▶ **Problem requirements**:
From the first line to the last, reproduce the data exactly.

▶ **Data block**:

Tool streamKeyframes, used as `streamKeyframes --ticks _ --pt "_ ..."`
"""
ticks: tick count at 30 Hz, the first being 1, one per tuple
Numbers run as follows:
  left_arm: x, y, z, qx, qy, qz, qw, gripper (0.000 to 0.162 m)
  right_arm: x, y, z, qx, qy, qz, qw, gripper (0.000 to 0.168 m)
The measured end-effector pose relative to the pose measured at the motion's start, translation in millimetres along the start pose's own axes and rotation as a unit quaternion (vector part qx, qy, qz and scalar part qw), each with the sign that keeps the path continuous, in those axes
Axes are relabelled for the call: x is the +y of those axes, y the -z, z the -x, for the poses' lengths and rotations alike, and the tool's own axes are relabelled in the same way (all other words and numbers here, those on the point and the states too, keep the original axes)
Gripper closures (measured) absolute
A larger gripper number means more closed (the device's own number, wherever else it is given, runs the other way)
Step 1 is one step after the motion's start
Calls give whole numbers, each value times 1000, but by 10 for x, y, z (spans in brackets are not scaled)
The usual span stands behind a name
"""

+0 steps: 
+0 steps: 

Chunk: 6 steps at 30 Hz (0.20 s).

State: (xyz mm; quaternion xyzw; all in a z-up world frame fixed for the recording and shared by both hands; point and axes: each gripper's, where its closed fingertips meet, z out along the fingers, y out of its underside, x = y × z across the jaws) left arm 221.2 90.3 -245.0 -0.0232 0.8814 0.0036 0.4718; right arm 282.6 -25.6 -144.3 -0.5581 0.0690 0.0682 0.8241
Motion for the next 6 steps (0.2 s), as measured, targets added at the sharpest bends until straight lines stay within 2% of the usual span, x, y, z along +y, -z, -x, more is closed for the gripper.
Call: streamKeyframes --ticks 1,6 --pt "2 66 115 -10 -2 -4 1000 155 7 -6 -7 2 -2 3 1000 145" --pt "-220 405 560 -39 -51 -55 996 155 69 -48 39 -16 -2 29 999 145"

▶ **Task response**:
Tool streamKeyframes, used as `streamKeyframes --ticks _ --pt "_ ..."`
"""
ticks: tick count at 30 Hz, the first being 1, one per tuple
Numbers run as follows:
  left_arm: x, y, z, qx, qy, qz, qw, gripper (0.000 to 0.162 m)
  right_arm: x, y, z, qx, qy, qz, qw, gripper (0.000 to 0.168 m)
The measured end-effector pose relative to the pose measured at the motion's start, translation in millimetres along the start pose's own axes and rotation as a unit quaternion (vector part qx, qy, qz and scalar part qw), each with the sign that keeps the path continuous, in those axes
Axes are relabelled for the call: x is the +y of those axes, y the -z, z the -x, for the poses' lengths and rotations alike, and the tool's own axes are relabelled in the same way (all other words and numbers here, those on the point and the states too, keep the original axes)
Gripper closures (measured) absolute
A larger gripper number means more closed (the device's own number, wherever else it is given, runs the other way)
Step 1 is one step after the motion's start
Calls give whole numbers, each value times 1000, but by 10 for x, y, z (spans in brackets are not scaled)
The usual span stands behind a name
"""

+0 steps: 
+0 steps: 

Chunk: 6 steps at 30 Hz (0.20 s).

State: (xyz mm; quaternion xyzw; all in a z-up world frame fixed for the recording and shared by both hands; point and axes: each gripper's, where its closed fingertips meet, z out along the fingers, y out of its underside, x = y × z across the jaws) left arm 221.2 90.3 -245.0 -0.0232 0.8814 0.0036 0.4718; right arm 282.6 -25.6 -144.3 -0.5581 0.0690 0.0682 0.8241
Motion for the next 6 steps (0.2 s), as measured, targets added at the sharpest bends until straight lines stay within 2% of the usual span, x, y, z along +y, -z, -x, more is closed for the gripper.
Call: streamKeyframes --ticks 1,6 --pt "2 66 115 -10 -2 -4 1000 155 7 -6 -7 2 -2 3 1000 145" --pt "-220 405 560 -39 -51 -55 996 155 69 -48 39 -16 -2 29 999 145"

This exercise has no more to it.